You're listening to Beauty at Work.

Brandon: Is beauty still the best term for this, then? I would understand beauty in the design, elegant design where you're trying to, say, minimize the number of possible intervening variables. Then we would say that I'm trying to design a beautiful experiment that's really elegant. Would you also consider this aspect of significance under the category of beauty, or is it a different kind of aesthetic experience? How would you talk about that?

Milena: I take it that the aesthetic experience can be very diverse. It can be disruptive and pleasant or a sublime experience somewhere in the middle. But I also find that the concept of functionality and beauty can do a good job in telling us how those diverse experiences relate. Because we ultimately can appreciate how the artists or the scientists delivered those responses in us, and how the setup basically enabled the delivery of those responses via the result that it had.

I think thinking about beauty in that way can still be used in a productive way. But we need to appreciate that not every experience in science will have the happy feel to it. We usually think about beauty as a more straightforward, I guess, response that we have, that some of them are more complex and demanding responses.

Brandon: Thank you. Some scholars have argued that beauty can be a source of bias, at least in scientific theories. Is this a concern in experimentation at all?

Milena: It's not my concern so far, simply because I think I'm staying at a much more basic level of analysis. I'm not thinking about the big questions. At this stage, I'm really wanting to understand how aesthetic judgment entered in the construction of an experiment, the selection of the experimental setup, the evaluation of the results. I want to understand that practice.

I'm not asking the big questions, but I have asked them in the past. I'm interested in this question. I think Sabine Hossenfelder, who published this really fascinating work, Lost in Math: How Beauty Leads Physics Astray, I think she raises some really important questions. I find myself in a lot of agreement with these arguments. Because she highlights something very important, that sometimes when you have values, they can function very well. They can be well-motivated. But sometimes we don't examine those values. They might start not aligning with our goals. So, maybe they can start clashing with other values that we have. So, we need to interrogate and examine the values that are operating. I think, in that sense, she's asking something really important. I wouldn't think that that question doesn't apply really well in scientific experimentation as well.

In any field, I think, you have to ask those questions. Why do I have preference for these particular features? What do they give me? Are these features aligning with these values? Are they aligning with other values that I have? In her work, of course, she's arguing that, currently, the beauty ideal is not aligning with some other values that perhaps are much more important. I think that's a really good question to ask at all times.

Brandon: Yeah, I suppose, as I'm trying to think about designing an elegant experiment, I find it hard to imagine an objection to that. In the same way with the question of an elegant theory, or like this equation is really elegant so therefore, we should invest billions of euros. That seems a bit different, right? I don't know. What do you think? Do you think that aspect of elegance in experimental design could be immune to this critique?

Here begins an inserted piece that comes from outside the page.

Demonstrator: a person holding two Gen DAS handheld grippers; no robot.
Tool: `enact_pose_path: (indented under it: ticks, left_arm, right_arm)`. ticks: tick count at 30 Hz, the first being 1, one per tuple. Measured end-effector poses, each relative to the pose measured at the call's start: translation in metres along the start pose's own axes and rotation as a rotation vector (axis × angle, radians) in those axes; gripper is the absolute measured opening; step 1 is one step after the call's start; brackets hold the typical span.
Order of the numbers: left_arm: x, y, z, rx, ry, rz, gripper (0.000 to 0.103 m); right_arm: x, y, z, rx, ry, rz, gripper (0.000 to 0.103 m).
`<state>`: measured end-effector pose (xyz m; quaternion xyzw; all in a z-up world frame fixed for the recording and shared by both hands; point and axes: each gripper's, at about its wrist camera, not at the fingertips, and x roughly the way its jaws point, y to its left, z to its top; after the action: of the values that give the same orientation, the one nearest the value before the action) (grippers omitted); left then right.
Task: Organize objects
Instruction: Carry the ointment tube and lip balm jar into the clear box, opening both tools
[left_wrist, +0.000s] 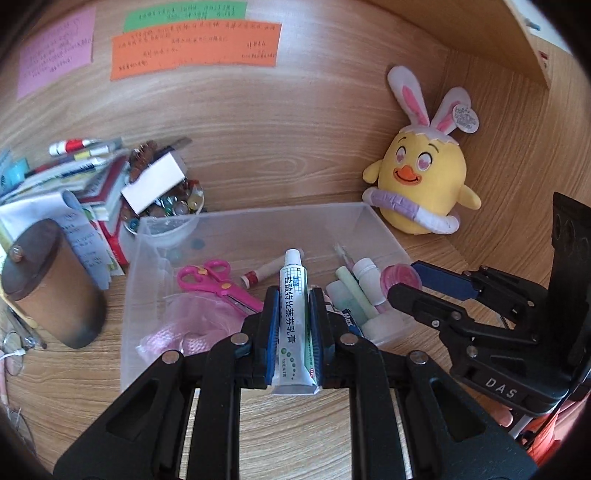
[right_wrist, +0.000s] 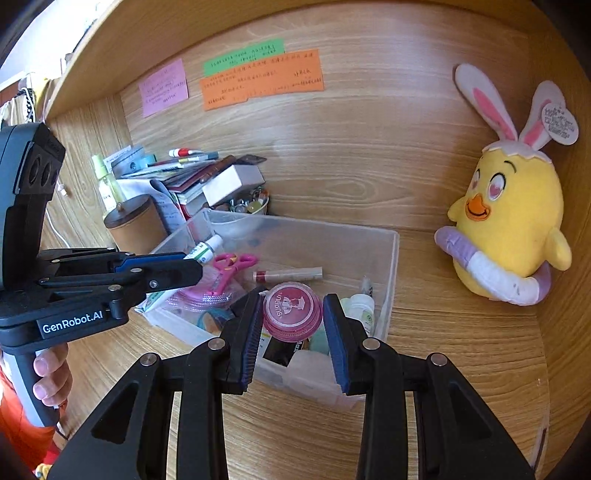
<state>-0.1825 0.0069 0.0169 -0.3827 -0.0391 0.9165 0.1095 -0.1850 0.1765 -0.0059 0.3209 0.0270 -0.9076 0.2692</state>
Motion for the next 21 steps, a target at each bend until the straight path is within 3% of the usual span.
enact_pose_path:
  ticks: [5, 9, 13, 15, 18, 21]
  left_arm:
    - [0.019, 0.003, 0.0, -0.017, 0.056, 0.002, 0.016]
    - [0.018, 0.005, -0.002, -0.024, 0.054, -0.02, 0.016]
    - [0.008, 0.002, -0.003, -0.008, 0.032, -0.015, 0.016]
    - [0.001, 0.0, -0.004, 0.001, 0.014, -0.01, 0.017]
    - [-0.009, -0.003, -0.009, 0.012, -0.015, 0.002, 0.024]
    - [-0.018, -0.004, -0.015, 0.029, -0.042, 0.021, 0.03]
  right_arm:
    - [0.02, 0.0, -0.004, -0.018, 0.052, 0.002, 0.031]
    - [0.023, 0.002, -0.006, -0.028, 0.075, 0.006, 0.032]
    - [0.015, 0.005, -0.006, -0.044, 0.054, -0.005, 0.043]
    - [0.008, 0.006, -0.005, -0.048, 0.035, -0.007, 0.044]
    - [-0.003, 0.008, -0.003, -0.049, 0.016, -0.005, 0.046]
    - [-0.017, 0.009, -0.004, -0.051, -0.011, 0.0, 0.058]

Milena: I think there is something to this. Because at the end of the day, who wants to have an overcomplicated experimental setup that no one can replicate or that increases the chances of error? We don't want that. We also want to have a recipe other people can follow. We want to have a recipe that we can communicate with students.

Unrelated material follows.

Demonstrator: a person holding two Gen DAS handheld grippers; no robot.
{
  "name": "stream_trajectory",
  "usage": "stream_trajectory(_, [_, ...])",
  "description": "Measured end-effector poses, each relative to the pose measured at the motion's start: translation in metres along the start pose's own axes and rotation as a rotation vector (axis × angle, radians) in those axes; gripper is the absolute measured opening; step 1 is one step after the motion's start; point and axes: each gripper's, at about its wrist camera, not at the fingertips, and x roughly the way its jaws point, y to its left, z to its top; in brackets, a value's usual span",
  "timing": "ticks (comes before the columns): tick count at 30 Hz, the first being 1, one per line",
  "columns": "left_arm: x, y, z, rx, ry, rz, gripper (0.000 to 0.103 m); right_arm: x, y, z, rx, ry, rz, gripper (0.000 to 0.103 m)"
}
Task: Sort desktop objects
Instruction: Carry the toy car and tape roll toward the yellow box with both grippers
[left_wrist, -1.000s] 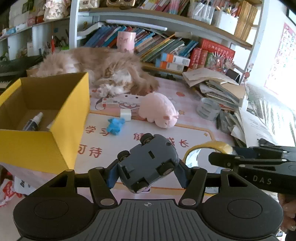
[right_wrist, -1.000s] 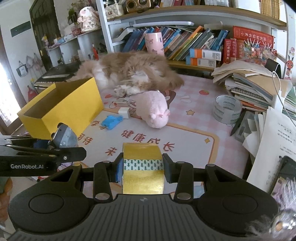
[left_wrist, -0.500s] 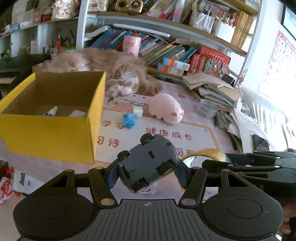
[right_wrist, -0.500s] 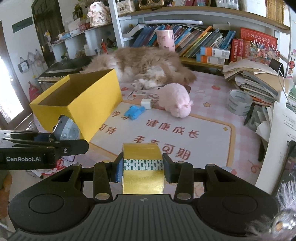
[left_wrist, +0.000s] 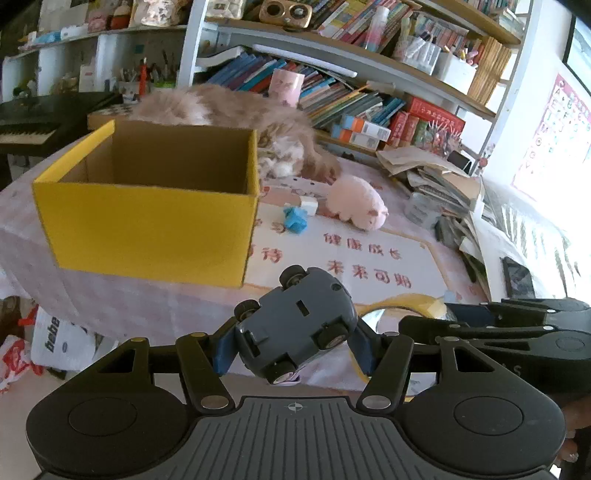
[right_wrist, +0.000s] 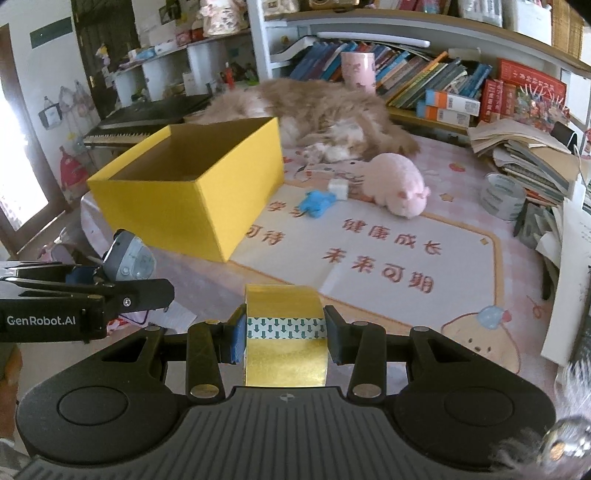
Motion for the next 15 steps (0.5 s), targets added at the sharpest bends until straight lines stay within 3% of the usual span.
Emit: stream_trajectory(15, [-0.047, 0.051, -0.029, -0.019, -0.007, 0.001, 0.061, -0.003, 0.077, -0.022, -0.026, 0.016, 0.024, 0.038])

In that sense, I think perhaps more immune in the context of experimental setup, at the idea of optimality and simplicity. I guess, elegance, more generally. I think they're really important factors that ultimately just speaking about operational simplicity and functionality, being quite central, ultimately, to us as cognitive agents that need certain ways of operating with the setup and have some limitations. Of course, we want those features to be part of our experiments. So, I think perhaps the notion of functional beauty survives that objection.

Brandon: Well, let's talk a little bit about significance more personally. What is in your inquiry? I guess, how has it impacted you? Is there anything from this work that you found beautiful?

Milena: Oh, I am constantly looking at images or experimental setup that scientists are producing from different fields. I'm feeling very inspired. I did not expect this. When I started studying philosophy and history of science, I had two years of training in different sciences. I used to think, why am I not doing science then? Why am I proceeding to do philosophy rather than proceeding to cognitive science, or physics, or mathematics? I used to think, well, I don't want to just be learning facts. I want to know how these were derived. I want to know about the process. That's what I found really fascinating and very rewarding.

Now I understand, of course, that aspect is very much recognized by scientists themselves. People are really happy to talk about their creativity and how so many scientists talk to us about how they feel cultivating their creativity, and doing fine arts, or whatever is really integral to them, thinking about themselves as good scientists. Those have been very rewarding, pleasing experiences for me. Because I think my idea of starting my education was very different. I used to think, well, it's just about learning facts. There's nothing about values in here. It's definitely just appreciating this aspect.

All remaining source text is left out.